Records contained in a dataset
───

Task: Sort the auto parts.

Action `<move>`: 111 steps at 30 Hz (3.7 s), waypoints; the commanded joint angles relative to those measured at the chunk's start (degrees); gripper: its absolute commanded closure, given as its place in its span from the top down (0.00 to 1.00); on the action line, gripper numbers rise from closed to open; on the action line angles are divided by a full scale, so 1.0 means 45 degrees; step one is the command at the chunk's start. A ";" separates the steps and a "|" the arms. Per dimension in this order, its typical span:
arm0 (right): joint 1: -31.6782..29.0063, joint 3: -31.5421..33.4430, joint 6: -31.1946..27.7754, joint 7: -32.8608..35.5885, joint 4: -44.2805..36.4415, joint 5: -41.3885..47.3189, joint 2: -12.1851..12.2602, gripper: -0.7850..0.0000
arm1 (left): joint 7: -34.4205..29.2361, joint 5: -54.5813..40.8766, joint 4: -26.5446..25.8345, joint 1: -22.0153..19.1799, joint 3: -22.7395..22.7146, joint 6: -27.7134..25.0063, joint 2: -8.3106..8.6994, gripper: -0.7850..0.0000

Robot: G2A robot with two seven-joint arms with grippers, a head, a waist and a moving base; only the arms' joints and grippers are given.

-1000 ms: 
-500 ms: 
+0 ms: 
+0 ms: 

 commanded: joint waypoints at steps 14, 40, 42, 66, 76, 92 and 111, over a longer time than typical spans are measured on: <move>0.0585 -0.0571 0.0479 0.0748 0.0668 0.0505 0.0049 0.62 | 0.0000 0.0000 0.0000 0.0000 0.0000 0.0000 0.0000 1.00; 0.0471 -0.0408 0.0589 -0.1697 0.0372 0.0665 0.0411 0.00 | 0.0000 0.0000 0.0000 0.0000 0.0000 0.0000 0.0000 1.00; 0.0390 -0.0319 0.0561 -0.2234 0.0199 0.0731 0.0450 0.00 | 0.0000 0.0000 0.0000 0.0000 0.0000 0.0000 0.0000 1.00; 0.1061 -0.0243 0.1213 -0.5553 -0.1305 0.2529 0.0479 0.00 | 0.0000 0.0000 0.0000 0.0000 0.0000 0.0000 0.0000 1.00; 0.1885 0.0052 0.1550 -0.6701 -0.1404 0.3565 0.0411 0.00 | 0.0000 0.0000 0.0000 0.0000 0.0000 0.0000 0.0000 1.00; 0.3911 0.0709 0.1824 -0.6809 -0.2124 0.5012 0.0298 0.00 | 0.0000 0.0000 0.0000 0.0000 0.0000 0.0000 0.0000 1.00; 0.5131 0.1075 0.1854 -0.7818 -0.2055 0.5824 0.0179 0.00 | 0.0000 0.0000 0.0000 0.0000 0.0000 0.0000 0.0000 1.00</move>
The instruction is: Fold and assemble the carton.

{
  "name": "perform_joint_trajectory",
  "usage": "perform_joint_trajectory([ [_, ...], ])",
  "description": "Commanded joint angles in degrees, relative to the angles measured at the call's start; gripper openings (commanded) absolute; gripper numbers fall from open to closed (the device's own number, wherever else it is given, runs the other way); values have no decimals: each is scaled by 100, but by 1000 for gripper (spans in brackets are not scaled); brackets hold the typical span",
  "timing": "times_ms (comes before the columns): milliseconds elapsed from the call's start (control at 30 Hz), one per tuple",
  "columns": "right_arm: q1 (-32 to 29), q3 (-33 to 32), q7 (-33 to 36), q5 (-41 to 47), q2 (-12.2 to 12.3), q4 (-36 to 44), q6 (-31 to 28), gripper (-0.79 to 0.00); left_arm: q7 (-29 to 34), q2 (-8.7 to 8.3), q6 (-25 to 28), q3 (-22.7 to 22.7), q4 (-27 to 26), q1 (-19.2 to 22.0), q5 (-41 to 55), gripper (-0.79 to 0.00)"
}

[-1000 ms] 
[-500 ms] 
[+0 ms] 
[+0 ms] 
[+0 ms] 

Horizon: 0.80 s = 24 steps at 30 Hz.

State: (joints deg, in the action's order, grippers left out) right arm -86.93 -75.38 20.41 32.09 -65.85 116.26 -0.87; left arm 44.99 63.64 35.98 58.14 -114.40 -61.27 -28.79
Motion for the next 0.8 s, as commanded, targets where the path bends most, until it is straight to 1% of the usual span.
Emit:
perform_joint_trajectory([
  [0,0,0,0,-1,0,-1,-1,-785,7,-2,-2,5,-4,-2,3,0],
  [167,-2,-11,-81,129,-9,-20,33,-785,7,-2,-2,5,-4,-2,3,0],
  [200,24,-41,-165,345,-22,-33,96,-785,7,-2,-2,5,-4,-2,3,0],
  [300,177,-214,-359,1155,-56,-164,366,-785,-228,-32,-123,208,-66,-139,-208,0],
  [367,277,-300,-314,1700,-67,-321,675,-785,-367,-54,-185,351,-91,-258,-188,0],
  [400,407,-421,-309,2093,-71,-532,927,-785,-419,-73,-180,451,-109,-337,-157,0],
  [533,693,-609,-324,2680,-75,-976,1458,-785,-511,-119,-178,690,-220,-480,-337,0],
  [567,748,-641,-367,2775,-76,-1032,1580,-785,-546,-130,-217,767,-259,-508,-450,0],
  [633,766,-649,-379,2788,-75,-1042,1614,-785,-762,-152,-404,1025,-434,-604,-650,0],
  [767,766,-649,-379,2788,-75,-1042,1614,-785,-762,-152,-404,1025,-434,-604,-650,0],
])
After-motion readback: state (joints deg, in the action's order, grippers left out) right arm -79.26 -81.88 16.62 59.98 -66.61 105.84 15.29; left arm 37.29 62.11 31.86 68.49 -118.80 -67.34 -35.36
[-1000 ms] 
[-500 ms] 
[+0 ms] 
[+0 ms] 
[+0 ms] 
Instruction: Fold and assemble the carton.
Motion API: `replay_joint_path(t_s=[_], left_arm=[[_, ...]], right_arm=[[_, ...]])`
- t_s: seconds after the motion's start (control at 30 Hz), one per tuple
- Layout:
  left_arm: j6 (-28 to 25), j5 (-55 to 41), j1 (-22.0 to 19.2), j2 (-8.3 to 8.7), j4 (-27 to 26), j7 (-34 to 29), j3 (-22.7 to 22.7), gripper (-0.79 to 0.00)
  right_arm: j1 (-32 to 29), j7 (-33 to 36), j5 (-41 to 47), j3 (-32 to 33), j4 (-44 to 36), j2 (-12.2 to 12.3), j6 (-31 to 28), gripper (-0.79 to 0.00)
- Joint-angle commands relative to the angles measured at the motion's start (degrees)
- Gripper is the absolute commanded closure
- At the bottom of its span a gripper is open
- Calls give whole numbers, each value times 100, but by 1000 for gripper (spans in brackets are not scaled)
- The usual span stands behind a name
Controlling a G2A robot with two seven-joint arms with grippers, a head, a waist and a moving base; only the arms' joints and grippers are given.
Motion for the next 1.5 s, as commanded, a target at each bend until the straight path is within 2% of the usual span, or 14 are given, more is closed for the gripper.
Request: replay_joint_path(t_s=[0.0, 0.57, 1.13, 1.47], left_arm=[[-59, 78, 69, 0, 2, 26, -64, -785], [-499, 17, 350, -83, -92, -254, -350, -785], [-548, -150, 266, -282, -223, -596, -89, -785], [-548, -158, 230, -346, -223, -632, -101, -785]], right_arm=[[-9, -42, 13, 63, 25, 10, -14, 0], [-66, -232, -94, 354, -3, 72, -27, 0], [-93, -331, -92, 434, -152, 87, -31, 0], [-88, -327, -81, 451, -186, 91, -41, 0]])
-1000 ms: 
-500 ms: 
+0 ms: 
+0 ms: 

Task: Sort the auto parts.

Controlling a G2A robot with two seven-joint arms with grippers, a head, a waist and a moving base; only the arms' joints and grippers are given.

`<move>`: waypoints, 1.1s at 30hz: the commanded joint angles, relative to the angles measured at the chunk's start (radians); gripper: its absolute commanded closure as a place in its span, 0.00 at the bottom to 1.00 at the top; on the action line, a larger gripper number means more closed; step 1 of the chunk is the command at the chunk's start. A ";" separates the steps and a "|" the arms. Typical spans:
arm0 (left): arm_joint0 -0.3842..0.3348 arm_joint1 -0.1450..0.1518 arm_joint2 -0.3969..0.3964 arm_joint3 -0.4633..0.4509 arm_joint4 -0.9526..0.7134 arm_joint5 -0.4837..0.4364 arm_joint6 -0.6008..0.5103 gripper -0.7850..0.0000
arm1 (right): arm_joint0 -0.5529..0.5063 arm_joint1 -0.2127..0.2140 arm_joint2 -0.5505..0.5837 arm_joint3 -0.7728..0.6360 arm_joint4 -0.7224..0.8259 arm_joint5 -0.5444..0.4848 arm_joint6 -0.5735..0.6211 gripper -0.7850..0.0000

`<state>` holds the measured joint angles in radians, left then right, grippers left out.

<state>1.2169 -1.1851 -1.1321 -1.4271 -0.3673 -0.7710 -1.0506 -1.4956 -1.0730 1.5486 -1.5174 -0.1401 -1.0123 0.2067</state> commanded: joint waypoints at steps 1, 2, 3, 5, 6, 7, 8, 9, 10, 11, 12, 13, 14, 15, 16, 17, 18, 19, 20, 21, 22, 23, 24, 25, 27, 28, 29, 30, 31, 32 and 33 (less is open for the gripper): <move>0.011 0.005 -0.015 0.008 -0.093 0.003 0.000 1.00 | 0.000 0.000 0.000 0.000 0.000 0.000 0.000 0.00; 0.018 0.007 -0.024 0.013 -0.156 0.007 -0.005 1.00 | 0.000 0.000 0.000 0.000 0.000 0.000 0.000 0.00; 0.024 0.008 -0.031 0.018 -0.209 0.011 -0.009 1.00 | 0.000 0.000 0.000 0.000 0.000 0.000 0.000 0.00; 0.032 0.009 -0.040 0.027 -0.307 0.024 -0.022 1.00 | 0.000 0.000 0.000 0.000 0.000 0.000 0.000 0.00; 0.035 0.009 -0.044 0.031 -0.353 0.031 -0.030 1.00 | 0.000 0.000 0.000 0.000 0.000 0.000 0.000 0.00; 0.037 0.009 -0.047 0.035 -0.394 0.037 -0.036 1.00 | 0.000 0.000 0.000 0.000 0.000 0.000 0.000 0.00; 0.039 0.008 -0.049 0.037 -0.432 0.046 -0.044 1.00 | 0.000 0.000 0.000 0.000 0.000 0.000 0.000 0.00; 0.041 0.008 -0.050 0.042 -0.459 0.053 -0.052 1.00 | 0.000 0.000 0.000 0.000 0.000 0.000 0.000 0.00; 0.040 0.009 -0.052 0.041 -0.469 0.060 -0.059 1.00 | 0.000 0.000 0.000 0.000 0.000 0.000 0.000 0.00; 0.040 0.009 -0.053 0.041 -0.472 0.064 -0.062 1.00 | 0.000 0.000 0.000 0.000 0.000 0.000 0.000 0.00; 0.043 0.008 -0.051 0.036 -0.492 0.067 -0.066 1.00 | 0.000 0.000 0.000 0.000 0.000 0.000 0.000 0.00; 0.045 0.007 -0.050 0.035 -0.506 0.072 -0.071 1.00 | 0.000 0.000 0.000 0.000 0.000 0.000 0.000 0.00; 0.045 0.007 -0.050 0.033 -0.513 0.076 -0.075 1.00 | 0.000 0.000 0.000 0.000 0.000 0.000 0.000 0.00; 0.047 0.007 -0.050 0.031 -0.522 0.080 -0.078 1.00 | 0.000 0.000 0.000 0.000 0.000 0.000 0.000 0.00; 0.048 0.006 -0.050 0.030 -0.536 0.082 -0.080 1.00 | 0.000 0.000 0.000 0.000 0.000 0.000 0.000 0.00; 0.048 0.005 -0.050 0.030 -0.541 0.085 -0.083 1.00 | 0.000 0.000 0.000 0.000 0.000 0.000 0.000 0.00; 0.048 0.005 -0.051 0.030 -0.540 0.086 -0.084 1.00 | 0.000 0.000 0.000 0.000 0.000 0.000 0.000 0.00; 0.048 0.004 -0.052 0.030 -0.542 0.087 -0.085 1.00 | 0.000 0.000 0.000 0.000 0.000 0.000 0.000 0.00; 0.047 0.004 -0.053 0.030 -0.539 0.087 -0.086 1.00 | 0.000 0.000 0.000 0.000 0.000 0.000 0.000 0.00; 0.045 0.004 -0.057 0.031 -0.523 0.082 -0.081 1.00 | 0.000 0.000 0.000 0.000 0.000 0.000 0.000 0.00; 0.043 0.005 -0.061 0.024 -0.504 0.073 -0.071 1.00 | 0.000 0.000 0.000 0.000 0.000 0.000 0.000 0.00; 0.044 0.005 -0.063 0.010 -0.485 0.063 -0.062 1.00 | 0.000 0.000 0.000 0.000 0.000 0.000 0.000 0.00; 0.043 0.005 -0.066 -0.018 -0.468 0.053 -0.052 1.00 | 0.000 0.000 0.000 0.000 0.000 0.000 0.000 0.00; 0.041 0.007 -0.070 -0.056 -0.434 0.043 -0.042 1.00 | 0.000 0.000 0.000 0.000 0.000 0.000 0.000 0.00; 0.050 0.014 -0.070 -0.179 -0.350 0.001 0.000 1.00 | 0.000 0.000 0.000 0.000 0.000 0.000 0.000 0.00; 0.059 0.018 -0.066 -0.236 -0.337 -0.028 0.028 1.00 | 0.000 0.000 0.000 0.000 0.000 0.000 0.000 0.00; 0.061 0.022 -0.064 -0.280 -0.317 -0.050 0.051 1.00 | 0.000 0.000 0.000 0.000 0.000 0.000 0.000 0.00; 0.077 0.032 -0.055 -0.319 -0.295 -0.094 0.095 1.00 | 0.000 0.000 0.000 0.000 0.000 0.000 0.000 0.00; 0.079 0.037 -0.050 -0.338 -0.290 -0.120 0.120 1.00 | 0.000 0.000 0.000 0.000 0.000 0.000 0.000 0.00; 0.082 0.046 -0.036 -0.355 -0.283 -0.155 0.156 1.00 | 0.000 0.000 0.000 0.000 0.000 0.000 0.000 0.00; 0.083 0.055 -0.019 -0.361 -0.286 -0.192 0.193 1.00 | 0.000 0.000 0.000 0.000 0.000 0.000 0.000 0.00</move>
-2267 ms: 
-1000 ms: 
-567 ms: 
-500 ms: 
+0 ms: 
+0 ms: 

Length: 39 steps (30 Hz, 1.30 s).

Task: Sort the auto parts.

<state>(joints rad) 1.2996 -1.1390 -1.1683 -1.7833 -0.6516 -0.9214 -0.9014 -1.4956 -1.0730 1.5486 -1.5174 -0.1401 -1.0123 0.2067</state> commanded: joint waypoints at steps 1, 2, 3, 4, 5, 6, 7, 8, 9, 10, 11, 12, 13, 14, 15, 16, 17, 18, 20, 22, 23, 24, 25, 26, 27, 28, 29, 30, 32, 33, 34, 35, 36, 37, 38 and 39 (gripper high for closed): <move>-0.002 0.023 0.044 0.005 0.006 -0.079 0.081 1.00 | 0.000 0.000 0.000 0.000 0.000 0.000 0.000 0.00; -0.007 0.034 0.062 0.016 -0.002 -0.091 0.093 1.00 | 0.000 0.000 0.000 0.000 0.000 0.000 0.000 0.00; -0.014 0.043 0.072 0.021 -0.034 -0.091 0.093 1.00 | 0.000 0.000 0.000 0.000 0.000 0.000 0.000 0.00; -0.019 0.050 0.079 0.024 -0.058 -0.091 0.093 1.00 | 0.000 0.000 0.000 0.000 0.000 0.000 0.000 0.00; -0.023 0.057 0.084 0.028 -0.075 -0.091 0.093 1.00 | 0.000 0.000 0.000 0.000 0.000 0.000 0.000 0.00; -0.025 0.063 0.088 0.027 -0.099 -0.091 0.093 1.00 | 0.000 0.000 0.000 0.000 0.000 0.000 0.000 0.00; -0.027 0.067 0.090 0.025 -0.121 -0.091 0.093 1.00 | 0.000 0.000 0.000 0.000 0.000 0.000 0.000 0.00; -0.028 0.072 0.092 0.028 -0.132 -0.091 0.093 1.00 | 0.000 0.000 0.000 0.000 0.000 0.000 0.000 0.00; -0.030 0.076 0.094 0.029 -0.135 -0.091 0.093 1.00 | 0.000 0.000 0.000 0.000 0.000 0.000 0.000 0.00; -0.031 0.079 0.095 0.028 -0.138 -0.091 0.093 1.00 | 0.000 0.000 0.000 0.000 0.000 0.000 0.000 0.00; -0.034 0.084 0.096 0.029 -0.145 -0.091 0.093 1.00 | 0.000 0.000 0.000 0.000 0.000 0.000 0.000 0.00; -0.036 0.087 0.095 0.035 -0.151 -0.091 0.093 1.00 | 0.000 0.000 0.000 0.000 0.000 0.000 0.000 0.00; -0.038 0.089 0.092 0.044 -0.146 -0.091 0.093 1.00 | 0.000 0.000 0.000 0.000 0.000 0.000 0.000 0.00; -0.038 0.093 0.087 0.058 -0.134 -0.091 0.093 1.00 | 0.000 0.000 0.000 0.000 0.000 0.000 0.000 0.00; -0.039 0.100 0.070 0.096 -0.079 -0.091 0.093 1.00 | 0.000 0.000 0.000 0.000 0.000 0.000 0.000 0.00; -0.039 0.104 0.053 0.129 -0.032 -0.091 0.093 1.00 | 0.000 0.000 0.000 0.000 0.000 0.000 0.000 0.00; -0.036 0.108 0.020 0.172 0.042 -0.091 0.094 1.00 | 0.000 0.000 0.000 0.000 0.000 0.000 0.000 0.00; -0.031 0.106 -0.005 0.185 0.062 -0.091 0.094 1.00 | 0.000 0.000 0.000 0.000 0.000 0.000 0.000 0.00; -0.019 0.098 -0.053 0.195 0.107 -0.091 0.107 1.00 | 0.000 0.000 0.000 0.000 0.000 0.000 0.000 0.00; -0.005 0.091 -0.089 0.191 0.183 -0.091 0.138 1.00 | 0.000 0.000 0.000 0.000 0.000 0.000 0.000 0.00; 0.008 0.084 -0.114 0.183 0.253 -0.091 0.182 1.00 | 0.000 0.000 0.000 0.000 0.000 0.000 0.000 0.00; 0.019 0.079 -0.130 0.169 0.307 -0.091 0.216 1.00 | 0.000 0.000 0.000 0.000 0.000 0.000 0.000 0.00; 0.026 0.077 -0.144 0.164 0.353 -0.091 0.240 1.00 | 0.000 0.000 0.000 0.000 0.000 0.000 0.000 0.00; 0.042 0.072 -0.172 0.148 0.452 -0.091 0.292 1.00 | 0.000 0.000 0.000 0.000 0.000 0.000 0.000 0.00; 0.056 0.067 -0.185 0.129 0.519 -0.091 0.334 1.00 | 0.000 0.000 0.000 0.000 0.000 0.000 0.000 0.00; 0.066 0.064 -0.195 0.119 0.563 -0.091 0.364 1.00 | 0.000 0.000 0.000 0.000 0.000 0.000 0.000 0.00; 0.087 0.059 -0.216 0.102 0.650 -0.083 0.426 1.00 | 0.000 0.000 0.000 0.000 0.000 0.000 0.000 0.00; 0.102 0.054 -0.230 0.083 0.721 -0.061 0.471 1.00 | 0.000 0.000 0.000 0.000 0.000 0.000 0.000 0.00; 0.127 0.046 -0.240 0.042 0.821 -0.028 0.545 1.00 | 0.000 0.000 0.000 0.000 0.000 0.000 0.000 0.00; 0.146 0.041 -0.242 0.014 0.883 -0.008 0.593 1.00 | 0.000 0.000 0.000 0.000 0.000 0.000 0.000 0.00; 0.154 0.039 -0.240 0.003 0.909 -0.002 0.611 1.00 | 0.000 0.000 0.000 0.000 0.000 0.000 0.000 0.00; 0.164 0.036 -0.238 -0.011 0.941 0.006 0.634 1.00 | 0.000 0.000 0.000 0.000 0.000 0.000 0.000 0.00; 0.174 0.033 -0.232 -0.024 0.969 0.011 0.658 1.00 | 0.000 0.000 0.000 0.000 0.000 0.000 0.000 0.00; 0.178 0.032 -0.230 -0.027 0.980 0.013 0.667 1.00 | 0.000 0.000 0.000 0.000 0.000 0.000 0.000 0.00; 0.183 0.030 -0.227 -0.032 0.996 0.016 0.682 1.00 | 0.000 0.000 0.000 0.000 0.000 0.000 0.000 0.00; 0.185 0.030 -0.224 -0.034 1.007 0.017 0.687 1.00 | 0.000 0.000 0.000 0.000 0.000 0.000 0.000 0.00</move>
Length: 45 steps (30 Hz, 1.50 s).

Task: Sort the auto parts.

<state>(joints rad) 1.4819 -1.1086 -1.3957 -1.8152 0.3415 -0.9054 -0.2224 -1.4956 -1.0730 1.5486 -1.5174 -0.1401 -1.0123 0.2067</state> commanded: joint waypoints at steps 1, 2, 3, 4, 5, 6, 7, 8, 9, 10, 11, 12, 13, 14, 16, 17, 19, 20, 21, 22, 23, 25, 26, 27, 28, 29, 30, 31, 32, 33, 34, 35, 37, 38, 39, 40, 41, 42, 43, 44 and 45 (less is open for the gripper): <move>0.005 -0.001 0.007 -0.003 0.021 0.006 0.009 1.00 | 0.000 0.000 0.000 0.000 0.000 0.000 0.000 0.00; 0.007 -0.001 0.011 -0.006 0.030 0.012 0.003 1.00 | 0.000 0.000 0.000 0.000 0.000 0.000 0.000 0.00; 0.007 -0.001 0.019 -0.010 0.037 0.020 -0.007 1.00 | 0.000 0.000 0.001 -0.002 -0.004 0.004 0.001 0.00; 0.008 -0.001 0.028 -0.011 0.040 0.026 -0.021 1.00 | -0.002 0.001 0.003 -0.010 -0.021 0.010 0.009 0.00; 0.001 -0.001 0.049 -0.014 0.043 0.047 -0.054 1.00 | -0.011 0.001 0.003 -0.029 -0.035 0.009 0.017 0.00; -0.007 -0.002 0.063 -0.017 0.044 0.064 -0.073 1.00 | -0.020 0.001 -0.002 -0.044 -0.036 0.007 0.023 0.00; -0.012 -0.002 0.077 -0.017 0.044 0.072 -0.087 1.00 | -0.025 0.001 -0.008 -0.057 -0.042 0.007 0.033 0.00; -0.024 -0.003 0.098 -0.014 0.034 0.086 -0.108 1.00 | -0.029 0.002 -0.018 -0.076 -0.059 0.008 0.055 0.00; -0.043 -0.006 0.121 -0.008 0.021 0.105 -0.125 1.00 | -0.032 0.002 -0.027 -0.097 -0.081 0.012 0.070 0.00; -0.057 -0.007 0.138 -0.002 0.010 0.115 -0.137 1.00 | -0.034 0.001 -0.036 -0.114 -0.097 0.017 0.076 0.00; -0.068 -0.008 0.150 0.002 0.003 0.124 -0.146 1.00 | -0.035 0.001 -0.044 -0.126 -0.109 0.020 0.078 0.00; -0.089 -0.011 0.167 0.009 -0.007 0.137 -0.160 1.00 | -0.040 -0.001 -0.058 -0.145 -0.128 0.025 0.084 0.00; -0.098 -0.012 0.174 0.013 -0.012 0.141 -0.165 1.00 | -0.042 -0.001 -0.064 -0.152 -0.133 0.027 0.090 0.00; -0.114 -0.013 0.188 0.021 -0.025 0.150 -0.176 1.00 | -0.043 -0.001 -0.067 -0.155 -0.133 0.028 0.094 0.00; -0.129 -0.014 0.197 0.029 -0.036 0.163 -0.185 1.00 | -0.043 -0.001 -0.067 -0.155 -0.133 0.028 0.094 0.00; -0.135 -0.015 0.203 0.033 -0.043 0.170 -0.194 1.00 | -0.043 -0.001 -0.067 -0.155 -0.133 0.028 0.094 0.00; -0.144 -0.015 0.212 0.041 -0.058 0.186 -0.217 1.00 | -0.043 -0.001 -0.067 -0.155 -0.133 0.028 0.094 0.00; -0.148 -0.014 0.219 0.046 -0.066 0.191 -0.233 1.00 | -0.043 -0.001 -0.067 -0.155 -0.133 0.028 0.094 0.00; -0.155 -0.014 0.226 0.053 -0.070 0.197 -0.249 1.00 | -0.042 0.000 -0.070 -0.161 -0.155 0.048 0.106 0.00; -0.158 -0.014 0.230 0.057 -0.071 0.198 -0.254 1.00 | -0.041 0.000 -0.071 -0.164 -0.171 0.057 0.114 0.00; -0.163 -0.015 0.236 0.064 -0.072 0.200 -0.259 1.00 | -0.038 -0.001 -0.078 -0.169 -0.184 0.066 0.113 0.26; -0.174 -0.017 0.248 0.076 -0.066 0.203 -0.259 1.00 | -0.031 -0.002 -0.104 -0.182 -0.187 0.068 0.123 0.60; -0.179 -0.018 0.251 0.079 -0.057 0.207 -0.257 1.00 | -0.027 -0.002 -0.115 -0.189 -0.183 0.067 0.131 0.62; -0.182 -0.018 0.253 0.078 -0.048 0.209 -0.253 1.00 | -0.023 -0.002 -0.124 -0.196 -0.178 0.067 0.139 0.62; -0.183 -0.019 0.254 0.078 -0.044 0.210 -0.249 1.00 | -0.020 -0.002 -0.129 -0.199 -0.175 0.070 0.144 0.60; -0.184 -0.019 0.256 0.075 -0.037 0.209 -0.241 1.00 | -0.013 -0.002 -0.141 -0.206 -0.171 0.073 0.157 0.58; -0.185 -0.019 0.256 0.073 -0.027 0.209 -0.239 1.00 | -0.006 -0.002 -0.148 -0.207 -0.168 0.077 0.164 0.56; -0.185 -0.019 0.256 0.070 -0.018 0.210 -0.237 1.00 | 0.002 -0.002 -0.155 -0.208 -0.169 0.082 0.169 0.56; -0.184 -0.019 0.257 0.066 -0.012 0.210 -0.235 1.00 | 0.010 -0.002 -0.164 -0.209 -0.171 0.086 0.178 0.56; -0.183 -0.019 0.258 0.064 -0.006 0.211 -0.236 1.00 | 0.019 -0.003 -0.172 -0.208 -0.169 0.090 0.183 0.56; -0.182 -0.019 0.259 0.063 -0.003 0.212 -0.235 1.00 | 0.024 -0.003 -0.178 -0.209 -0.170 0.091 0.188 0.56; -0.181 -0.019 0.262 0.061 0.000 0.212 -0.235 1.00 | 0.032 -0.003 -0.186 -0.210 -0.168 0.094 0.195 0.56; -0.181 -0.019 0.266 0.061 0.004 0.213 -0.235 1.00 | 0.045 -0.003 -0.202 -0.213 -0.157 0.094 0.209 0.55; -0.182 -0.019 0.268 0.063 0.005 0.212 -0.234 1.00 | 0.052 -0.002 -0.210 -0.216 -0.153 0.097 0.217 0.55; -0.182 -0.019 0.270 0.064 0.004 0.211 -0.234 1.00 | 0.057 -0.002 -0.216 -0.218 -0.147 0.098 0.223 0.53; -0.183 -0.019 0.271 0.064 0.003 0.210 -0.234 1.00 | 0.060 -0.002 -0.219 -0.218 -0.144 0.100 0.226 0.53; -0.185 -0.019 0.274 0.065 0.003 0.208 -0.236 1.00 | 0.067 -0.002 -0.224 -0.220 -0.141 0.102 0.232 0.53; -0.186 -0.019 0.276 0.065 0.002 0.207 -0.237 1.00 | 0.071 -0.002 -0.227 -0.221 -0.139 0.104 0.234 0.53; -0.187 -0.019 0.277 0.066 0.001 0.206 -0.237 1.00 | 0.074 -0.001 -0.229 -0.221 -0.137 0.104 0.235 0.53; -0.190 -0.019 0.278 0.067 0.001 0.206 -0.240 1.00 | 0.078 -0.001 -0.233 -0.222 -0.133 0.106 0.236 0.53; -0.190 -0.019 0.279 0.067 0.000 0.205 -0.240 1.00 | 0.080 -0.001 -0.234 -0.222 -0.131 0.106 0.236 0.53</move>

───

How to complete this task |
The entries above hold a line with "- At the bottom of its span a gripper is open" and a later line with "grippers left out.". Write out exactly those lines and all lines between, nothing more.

Reply |
- At the bottom of its span a gripper is open
- Calls give whole numbers, each value times 100, but by 1000 for gripper (spans in brackets are not scaled)
- The usual span stands behind a name
Controlling a G2A robot with two seven-joint arms with grippers, a head, a waist and a moving base; only the arms' joints and grippers are given.
Motion for the next 1.5 s, as commanded, a target at each bend until the straight path is within 2% of the usual span, or 14 are given, more is closed for the gripper.
Request: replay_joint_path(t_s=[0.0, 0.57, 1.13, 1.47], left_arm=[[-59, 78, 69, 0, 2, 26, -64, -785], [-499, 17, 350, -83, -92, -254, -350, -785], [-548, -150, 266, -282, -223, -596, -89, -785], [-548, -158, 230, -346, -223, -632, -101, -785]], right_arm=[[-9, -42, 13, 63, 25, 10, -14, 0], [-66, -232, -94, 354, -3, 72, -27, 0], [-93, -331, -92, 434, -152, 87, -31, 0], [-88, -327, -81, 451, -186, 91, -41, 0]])
-1000 ms: 
-500 ms: 
+0 ms: 
+0 ms: 

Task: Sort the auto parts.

Controlling a G2A robot with two seven-joint arms with grippers, a head, a waist and a moving base; only the arms' joints and grippers are given.

`<move>`: waypoints, 1.1s at 30hz: the commanded joint angles, relative to the angles measured at the chunk's start (radians); gripper: its absolute commanded closure as a place in its span, 0.00 at the bottom to 1.00 at the top; on the action line, a larger gripper number means more closed; step 1 of the chunk is the command at the chunk's start. A ";" separates the steps and a "|" the arms. Typical spans:
arm0 (left): arm_joint0 -0.3842..0.3348 arm_joint1 -0.1450..0.1518 arm_joint2 -0.3969..0.3964 arm_joint3 -0.4633..0.4509 arm_joint4 -0.9526..0.7134 arm_joint5 -0.4837..0.4364 arm_joint6 -0.6008..0.5103 gripper -0.7850..0.0000
arm1 (right): arm_joint0 -0.5529..0.5063 arm_joint1 -0.2127..0.2140 arm_joint2 -0.5505..0.5837 arm_joint3 -0.7728..0.6360 arm_joint4 -0.7224..0.8259 arm_joint5 -0.5444..0.4848 arm_joint6 -0.5735..0.6211 gripper -0.7850..0.0000

`<state>` holds the measured joint angles in radians, left then right, grippers left out.

There is nothing more to the answer.